Monday, May 2, 2016

Meditation, Depression and Happiness


I took a tae kwon do class in kindergarten, back before my parents even knew I had muscular dystrophy. Needless to say, I never progressed very far in martial arts. It was a great learning experience for me, however.

I started to learn the difference between left and right. By imitating the row of kids facing my row, I was able to punch with my left hand. I couldn't do a roundhouse kick, but I could at least use the correct leg when I tried.

My Bad Meditation Experience


That tae kwon do class was also my first experience with meditation. At the beginning of class, we were told to sit cross-legged and close our eyes for five minutes. We had to try not to think of anything during that time.
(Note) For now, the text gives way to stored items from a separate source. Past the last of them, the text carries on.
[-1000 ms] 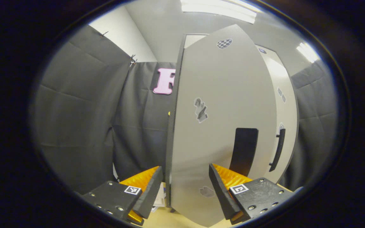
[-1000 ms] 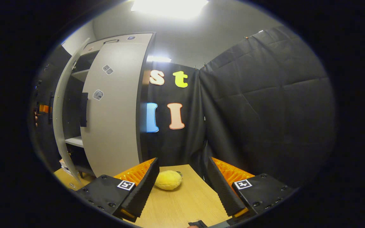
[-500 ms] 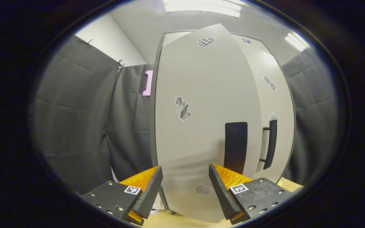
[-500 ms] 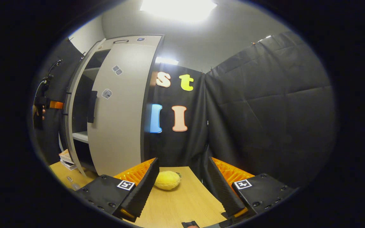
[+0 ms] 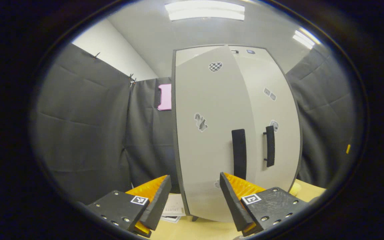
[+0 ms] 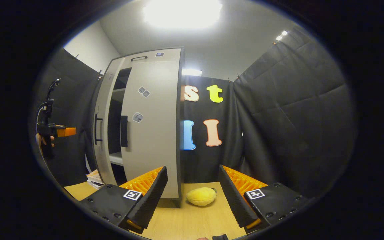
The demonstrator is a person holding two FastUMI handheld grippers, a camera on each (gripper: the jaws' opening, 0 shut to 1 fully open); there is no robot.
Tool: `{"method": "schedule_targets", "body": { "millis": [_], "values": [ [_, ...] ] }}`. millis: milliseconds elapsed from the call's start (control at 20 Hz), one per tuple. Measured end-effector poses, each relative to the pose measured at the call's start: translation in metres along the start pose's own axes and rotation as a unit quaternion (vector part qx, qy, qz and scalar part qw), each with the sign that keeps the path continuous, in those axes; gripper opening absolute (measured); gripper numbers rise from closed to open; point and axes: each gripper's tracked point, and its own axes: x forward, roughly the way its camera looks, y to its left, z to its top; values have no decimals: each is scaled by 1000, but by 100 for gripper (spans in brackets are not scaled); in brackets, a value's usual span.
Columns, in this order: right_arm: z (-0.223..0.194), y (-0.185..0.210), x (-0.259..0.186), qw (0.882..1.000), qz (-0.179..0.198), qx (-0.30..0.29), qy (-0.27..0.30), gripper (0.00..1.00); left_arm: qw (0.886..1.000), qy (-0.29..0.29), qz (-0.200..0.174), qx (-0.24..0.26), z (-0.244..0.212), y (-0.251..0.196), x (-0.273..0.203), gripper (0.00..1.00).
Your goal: Grasp the bottle in the cabinet with the left hand and place it on the coaster, then close the right door with the right hand and the left door with the left hand.
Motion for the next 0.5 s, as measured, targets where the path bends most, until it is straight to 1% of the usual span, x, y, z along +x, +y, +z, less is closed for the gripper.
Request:
{"method": "schedule_targets", "body": {
  "millis": [250,350,500],
  "values": [
    [16,30,-14,1000,24,2,-12,97,1000,-2,9,4,5,3,1,86],
    [21,41,-21,999,27,6,-17,97,1000,-3,13,9,8,5,-2,86],
    [29,59,-30,999,35,8,-20,98,1000,-3,9,19,17,6,-5,86]
  ]
}}
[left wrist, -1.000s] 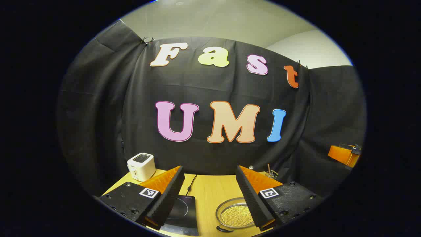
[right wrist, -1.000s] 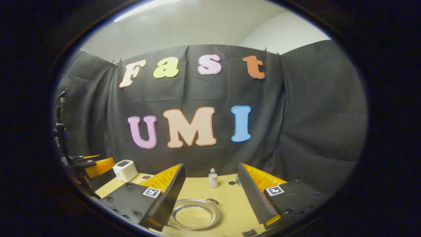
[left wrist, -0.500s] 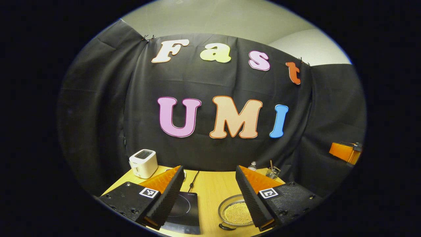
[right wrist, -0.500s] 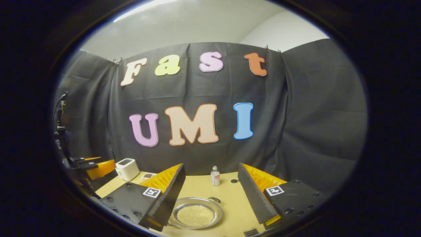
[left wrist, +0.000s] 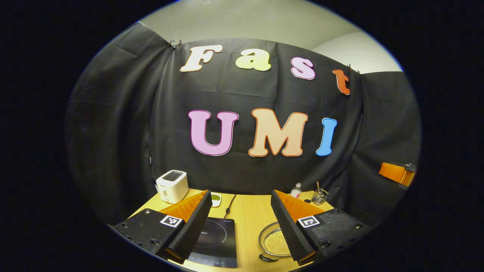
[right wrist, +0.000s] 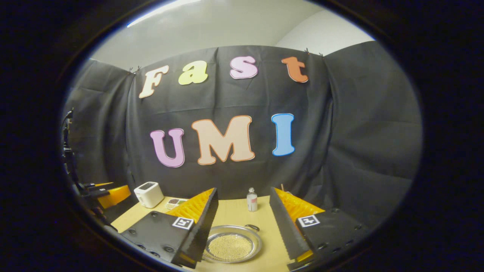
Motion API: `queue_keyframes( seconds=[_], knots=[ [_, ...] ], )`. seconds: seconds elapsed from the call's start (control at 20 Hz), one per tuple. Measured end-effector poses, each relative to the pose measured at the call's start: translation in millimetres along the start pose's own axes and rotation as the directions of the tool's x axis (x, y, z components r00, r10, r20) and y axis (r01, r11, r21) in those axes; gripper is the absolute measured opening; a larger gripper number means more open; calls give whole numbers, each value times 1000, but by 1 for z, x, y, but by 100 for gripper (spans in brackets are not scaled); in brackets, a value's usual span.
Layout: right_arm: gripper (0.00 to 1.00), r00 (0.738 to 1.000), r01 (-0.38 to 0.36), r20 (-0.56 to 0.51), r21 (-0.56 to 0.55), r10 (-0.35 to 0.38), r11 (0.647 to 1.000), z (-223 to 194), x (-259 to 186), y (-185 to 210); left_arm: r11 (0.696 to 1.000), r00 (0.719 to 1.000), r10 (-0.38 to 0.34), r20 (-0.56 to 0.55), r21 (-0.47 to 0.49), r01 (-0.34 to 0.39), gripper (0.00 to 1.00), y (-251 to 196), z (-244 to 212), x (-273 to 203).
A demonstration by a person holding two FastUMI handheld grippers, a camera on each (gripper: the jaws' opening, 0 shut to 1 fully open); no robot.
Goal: First push the handle of the pot to place it horizontally, then grasp the pot with both hands and set it on the induction cooktop.
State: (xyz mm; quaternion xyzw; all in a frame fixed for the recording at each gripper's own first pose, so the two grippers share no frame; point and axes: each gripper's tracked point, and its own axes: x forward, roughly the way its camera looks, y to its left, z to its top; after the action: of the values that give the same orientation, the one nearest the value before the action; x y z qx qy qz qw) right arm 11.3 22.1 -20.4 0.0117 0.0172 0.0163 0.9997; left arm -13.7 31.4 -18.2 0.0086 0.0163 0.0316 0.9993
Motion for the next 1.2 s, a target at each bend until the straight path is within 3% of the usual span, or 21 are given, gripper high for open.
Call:
queue_keyframes(
  seconds=[0.05, 0.15, 0.2, 0.25, 0.4, 0.45, 0.7, 0.8, 0.85, 1.0, 1.1, 1.2],
  knots=[
    [74, 1000, -2, 2, -2, 2, 1000, 0, 0, 2, 1000, 1000, 3, -2, 2, -3, 91, 2, 0, -1],
    [51, 1000, -10, 6, -12, 10, 1000, 1, 3, 8, 1000, 1000, 11, -7, 6, -10, 91, 7, -2, -2],
    [39, 1000, -3, 7, -21, 3, 1000, 1, 2, 8, 1000, 1000, 13, -10, 4, -13, 95, 9, -3, -2],
    [27, 1000, 2, 9, -28, -1, 1000, 0, 5, 8, 1000, 1000, 13, -14, 2, -13, 91, 10, -4, -3],
    [19, 1000, 9, 8, -8, -8, 1000, 2, 1, 9, 1000, 1000, 13, -22, 1, -13, 91, 11, -7, -5],
    [1, 1000, -2, -1, 6, 2, 1000, -3, 8, 12, 1000, 1000, 11, -20, 1, -11, 95, 11, -7, -6],
    [0, 993, -19, -120, 23, 21, 1000, -45, 15, 15, 1000, 1000, 26, -9, -6, -26, 92, 20, -8, -11],
    [2, 978, -32, -205, 43, 40, 999, -74, 14, 20, 999, 999, 39, -11, -4, -39, 95, 25, -10, -14],
    [2, 968, -40, -246, 55, 52, 998, -89, 13, 22, 999, 999, 48, -14, 3, -48, 91, 29, -11, -14],
    [2, 919, -47, -387, 65, 69, 997, -139, 9, 28, 997, 997, 76, -20, 25, -76, 91, 42, -15, -17],
    [6, 872, -61, -483, 57, 81, 997, -174, 5, 36, 996, 996, 86, -29, 30, -86, 95, 51, -18, -17],
    [2, 815, -76, -572, 48, 90, 996, -205, -1, 45, 995, 995, 94, -37, 33, -92, 91, 59, -22, -16]
  ],
)
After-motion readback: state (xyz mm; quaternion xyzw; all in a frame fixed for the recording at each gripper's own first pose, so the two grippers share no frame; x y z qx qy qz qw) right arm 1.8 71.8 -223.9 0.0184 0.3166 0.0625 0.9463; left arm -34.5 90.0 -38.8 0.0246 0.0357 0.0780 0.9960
I hated those five minutes. They seemed to take forever. I could never manage to stay still for that long, so I always got scolded. At the end of the school year, I hoped I would never have to meditate again.

It wasn't until college that I attempted to make meditation a part of my daily life. I learned about Zen Buddhism in a Religious Studies class, and I wanted to try zen meditation for myself. I joined a zen meditation student group, and I began to meditate on my own as well.

I tried very hard to get something out of meditating. It was restful, but it never improved my mood. It even seemed to make me depressed. Before long, I gave up the practice. It wasn't until a few years later that I discovered what the problem had been.

How I Came Back to Meditation


I became very depressed after college. Although I had a vague goal of being a therapist, I was bored. I was taking classes to get into graduate school, but mostly I just regretted not having started sooner. I thought about my limited life expectancy with muscular dystrophy, and it seemed pointless to try to do anything.
When I started to have suicidal thoughts, I got help. I went to a therapist and got on antidepressants. In the process, I learned what had been making it so hard for me to meditate.

In college, I had avoided depressing thoughts by keeping busy. When I stopped to meditate, I felt depressed because that was my underlying state of mind. Meditation wasn't making me depressed; it was making me aware of how depressed I already was.

In the past few months, I have finally started taking meditation seriously again. I do it for at least ten minutes almost every day. It makes me happier and more relaxed. Meditation wasn't enough to stop my clinical depression, but now that I am better, meditation helps me stay that way.

If you aren't making progress in your meditation practice, there may be something wrong. Are you too stressed, angry or depressed to concentrate? If you have this problem consistently, get help! Don't try to face it alone. You need a support system of friends or family, and in some cases you may need therapy or medication. When you meditate, you get to know yourself better. If you see a problem when you look inside your mind, don't ignore that feeling. You might be trying to tell yourself something.